8-year-old Bolivian Boy Manufactures Robotic Hand For Himself With 3D Printer
A Bolivian boy has reportedly built a robotic hand for himself after coming into contact with a 3D printer. The young boy, who was physically handicapped since birth, eventually discovered technology when he broke a toy.
According to News, the young boy broke a toy car when playing and after analyzing it, he was able to create a robotic hand for himself. The young boy was able to puzzle all pieces of the smashed toy together as he was able to grab the technological insight from the fragmented pieces.
The 8-year old boy Leonardo Viscarra said that the incident allowed him to be acknowledged with the small technological concepts and out of curiosity and hard work, he was able to succeed. Leonardo's right hand was unable to develop during the gestation period as his hand was caught in the placenta. This situation during the pregnancy is termed as amniotic band syndrome, causing the boy's right hand immovable.

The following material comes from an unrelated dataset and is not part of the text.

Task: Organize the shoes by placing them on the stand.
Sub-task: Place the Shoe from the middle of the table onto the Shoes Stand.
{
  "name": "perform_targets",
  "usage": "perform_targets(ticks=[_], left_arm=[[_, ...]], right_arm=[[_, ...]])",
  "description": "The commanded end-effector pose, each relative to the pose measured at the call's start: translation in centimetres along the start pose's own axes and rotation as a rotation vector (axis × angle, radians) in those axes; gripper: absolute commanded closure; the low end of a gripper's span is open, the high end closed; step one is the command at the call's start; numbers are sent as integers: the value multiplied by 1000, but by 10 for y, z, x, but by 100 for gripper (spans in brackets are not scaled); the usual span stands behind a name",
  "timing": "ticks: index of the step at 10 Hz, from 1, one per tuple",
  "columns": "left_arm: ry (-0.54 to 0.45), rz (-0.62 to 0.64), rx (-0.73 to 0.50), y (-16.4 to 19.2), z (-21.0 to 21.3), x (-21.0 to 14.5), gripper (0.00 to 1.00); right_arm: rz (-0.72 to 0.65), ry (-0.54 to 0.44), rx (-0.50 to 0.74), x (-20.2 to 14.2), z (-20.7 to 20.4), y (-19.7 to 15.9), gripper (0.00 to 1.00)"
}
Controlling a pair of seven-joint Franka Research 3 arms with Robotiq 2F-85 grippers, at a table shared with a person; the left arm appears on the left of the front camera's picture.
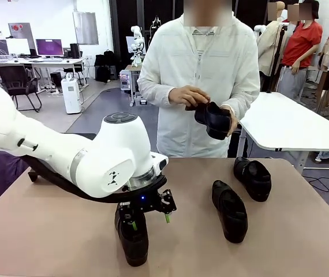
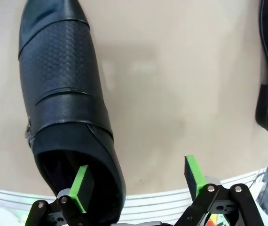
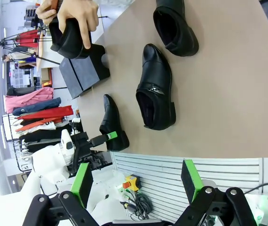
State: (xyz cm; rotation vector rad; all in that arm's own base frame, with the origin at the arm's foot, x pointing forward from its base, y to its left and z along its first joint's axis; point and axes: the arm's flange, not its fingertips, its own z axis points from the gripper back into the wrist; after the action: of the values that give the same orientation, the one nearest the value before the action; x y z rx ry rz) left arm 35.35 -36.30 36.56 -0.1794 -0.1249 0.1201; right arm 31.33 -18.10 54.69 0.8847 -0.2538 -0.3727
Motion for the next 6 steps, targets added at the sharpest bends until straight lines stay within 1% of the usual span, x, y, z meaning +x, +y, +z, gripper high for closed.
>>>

As for now, Leonardo uses a thermoplastic band which is attached to the nylon strings. The string is able to clench the movements which are ultimately moved to the fingers. But he believes that the band comes with a drawback as it is unable to close completely during various movements.
It's not perfect, but with it, he can "hold a glass or bottle ... a variety of objects that I could not hold before," the boy maintains. However, he is still not able to perform most of the functions with his right hand.

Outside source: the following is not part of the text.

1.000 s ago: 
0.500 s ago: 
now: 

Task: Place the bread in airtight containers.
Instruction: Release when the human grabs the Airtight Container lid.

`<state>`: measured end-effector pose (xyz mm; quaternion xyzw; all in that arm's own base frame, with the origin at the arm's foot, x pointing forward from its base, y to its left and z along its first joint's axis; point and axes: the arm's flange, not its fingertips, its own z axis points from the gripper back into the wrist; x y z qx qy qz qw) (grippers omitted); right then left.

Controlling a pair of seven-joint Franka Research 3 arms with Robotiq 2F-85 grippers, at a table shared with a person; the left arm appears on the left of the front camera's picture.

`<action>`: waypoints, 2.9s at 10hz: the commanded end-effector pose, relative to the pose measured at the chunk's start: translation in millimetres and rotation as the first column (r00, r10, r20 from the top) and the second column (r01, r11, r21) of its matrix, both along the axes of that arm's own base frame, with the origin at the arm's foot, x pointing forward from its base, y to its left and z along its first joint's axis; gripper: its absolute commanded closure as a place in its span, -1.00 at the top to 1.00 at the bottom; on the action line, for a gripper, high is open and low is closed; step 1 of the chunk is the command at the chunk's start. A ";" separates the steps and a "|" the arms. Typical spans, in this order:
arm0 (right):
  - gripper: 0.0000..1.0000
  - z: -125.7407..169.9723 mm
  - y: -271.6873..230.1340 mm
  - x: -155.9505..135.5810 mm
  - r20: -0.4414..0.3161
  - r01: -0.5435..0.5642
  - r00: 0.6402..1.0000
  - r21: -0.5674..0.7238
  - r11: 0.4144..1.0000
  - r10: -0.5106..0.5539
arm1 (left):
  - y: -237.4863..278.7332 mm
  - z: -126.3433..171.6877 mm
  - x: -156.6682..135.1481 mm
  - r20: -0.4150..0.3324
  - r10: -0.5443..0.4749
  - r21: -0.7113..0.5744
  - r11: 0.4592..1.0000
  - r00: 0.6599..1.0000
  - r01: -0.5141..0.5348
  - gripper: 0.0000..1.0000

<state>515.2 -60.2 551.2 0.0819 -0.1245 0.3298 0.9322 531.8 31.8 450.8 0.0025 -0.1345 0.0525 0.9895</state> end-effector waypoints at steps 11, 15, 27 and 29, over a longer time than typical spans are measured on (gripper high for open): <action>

Previously, he had a frail hand, which allowed him to continue brief movements. Later on, he was given a more advanced version, but Leonardo wasn't comfortable as it didn't fit him.

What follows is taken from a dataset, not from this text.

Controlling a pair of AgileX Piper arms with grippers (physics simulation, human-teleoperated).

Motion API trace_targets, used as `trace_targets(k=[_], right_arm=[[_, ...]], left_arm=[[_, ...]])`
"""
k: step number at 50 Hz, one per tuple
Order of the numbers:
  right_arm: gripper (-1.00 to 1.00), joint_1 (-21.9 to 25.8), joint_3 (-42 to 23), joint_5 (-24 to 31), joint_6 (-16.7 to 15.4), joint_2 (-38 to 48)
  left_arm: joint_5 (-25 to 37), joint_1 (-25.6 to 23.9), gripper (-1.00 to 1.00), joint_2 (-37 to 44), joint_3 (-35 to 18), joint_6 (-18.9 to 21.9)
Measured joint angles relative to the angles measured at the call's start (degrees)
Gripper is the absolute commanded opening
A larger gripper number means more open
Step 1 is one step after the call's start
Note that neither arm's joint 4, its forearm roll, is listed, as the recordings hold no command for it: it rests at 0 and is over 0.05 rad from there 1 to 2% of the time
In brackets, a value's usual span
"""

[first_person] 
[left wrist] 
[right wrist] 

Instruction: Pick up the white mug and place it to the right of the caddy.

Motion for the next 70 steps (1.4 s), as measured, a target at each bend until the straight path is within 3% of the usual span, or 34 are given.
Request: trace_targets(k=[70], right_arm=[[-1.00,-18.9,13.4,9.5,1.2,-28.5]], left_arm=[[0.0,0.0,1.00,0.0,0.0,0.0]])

Based on further research, Leonardo learned about the first prosthetic hand, which was given to a French boy. He, then, learned more information about it and a US-based foundation that helps the manufacturing process.
The boy was able to contact the company and received a first robotic hand, but based on its excessive size, it didn't fit him well too. However, he wasn't put down by it, but he decided to manufacture another prosthetic hand by himself.
The boy was successful in drafting the blueprint of the robotic hand. It was then accepted and modified by the Sawers Robotics Institute in Cochabamba, Bolivia where the technicians helped him in technological assistance.
Leonardo was able to assemble all the pieces together. He glued them with nylon threads and cords, where it was printed through the 3D printer. The amount spend on the hand was less than $US100, however, bionic prostheses are available for $US15, 000.